*The task*: Your answer should restate each line of the data below word for word.

*Dataset section*:
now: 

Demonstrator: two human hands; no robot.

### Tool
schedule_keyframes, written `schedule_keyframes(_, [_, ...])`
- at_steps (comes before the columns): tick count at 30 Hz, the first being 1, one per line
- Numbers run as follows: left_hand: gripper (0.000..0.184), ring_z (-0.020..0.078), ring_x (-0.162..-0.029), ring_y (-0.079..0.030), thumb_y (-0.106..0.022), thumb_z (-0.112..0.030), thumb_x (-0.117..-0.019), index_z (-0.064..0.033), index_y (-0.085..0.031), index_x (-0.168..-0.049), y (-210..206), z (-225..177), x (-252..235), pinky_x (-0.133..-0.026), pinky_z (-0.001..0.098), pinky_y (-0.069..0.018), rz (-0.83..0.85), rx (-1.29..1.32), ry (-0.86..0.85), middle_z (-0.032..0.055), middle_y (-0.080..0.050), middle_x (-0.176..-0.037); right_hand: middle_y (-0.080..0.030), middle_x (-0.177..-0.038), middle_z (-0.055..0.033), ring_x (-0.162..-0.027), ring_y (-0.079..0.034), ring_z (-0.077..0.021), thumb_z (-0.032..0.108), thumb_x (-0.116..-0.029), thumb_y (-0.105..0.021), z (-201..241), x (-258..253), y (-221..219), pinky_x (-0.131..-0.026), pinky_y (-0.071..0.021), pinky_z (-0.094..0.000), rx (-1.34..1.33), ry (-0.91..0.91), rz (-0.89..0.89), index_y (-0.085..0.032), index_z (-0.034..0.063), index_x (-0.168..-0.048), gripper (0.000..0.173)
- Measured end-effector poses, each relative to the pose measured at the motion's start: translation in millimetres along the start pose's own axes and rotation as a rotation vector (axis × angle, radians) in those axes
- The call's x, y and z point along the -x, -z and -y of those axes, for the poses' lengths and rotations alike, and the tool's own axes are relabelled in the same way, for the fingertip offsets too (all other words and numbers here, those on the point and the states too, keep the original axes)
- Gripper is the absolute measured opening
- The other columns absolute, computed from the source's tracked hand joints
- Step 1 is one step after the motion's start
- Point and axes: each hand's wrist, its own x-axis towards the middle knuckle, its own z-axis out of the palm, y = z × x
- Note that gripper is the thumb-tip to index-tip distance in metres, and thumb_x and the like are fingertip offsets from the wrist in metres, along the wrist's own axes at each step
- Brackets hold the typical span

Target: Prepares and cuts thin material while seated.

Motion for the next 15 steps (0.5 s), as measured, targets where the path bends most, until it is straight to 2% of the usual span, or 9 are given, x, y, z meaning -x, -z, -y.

*Task answer*:
now: 

Demonstrator: two human hands; no robot.

### Tool
schedule_keyframes, written `schedule_keyframes(_, [_, ...])`
- at_steps (comes before the columns): tick count at 30 Hz, the first being 1, one per line
- Numbers run as follows: left_hand: gripper (0.000..0.184), ring_z (-0.020..0.078), ring_x (-0.162..-0.029), ring_y (-0.079..0.030), thumb_y (-0.106..0.022), thumb_z (-0.112..0.030), thumb_x (-0.117..-0.019), index_z (-0.064..0.033), index_y (-0.085..0.031), index_x (-0.168..-0.049), y (-210..206), z (-225..177), x (-252..235), pinky_x (-0.133..-0.026), pinky_z (-0.001..0.098), pinky_y (-0.069..0.018), rz (-0.83..0.85), rx (-1.29..1.32), ry (-0.86..0.85), middle_z (-0.032..0.055), middle_y (-0.080..0.050), middle_x (-0.176..-0.037); right_hand: middle_y (-0.080..0.030), middle_x (-0.177..-0.038), middle_z (-0.055..0.033), ring_x (-0.162..-0.027), ring_y (-0.079..0.034), ring_z (-0.077..0.021), thumb_z (-0.032..0.108), thumb_x (-0.116..-0.029), thumb_y (-0.105..0.021), z (-201..241), x (-258..253), y (-221..219), pinky_x (-0.131..-0.026), pinky_y (-0.071..0.021), pinky_z (-0.094..0.000), rx (-1.34..1.33), ry (-0.91..0.91), rz (-0.89..0.89), index_y (-0.085..0.032), index_z (-0.034..0.063), index_x (-0.168..-0.048), gripper (0.000..0.173)
- Measured end-effector poses, each relative to the pose measured at the motion's start: translation in millimetres along the start pose's own axes and rotation as a rotation vector (axis × angle, radians) in those axes
- The call's x, y and z point along the -x, -z and -y of those axes, for the poses' lengths and rotations alike, and the tool's own axes are relabelled in the same way, for the fingertip offsets too (all other words and numbers here, those on the point and the states too, keep the original axes)
- Gripper is the absolute measured opening
- The other columns absolute, computed from the source's tracked hand joints
- Step 1 is one step after the motion's start
- Point and axes: each hand's wrist, its own x-axis towards the middle knuckle, its own z-axis out of the palm, y = z × x
- Note that gripper is the thumb-tip to index-tip distance in metres, and thumb_x and the like are fingertip offsets from the wrist in metres, along the wrist's own axes at each step
- Brackets hold the typical span

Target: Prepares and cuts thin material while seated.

Motion for the next 15 steps (0.5 s), as measured, targets where the path bends most, until it is straight to 2% of the usual span, or 9 are given, x, y, z meaning -x, -z, -y.

No further response is needed.